CPU Architecture

Updated on 17 Jun, 202569 mins read 115 views

Architecture Overview

The basic components of a computer include a Central Processing Unit (CPU), Primary Storage or Random Access Memory (RAM), Secondary Storage, Input/Output devices (e.g., screen, keyboard, mouse), and an interconnection referred to as the Bus.

A very basic diagram of the computer architecture is as follows:

Computer Architecture

The architecture is typically referred to as the Von Neumon Architecture or the Princeton architecture, and was described in 1945 by the mathematician and physicist John von Neumann.

Programs and data are typically stored on secondary storage (e.g., disk drive or solid state drive). When a program is executed, it must be copied from secondary storage into the primary storage or main memory (RAM). The CPU executes the program from primary storage or RAM.

Primary storage or main memory is also referred to as volatile memory since when power is removed, the information is not retained and thus lost. Secondary storage is referred to as non-volatile memory since the information is retained when powered off.

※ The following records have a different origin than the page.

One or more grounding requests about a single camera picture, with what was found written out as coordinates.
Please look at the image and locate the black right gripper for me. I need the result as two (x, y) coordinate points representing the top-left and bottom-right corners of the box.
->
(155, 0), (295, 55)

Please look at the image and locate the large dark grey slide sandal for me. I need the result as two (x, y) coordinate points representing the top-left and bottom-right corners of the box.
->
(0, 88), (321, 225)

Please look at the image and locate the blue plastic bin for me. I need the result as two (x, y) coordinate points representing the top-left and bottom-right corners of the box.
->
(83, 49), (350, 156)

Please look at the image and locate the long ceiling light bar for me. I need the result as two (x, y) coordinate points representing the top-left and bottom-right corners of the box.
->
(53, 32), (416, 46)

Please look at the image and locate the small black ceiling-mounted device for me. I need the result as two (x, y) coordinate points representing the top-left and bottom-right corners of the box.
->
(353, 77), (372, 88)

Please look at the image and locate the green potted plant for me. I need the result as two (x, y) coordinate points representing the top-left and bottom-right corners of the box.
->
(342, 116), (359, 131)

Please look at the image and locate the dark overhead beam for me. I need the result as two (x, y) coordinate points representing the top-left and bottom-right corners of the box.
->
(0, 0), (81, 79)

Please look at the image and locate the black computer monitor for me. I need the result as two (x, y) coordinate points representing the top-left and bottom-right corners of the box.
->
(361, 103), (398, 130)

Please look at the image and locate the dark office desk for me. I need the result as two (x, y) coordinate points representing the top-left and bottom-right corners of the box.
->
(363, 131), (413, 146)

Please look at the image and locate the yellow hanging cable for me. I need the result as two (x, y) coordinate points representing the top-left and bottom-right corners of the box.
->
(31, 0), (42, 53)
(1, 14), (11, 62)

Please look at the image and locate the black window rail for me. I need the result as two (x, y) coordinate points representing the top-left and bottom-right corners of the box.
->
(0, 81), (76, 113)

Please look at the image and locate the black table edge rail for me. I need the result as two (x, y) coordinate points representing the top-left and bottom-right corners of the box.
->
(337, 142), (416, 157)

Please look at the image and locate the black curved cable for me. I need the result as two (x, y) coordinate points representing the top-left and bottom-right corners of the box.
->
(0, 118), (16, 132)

For example, consider storing a term paper on secondary storage (i.e., disk). When the user starts to write or edit the term paper, it is copied from the secondary storage medium into primary storage (i.e., RAM or main memory). When done, the updated version is typically stored back to the secondary storage (i.e., disk). If you have ever lost power while editing a document (assuming no battery or uninterruptible power supply), losing the unsaved work will certainly clarify the difference between volatile and non-volatile memory.

Data Storage Sizes

The x86-64 architecture supports a specific set of data storage size elements, all based on powers of two. The supported storage sizes are as follows:

Storage	Size (bits)	Size (bytes)
Byte	8-bits	1 byte
Word	16-bits	2 bytes
Double-word	32-bits	4 bytes
Quadword	64-bits	8 bytes
Double quadword	128-bits	16 bytes

These storage sizes have a direct correlation to variable declarations in high-level languages (e.g., C, C++, Java, etc.).

Components of CPU Architecture

1 Control Unit (CU):

It fetches instructions from memory, decodes them, and then manages their execution by coordinating with the ALU, registers, and other components.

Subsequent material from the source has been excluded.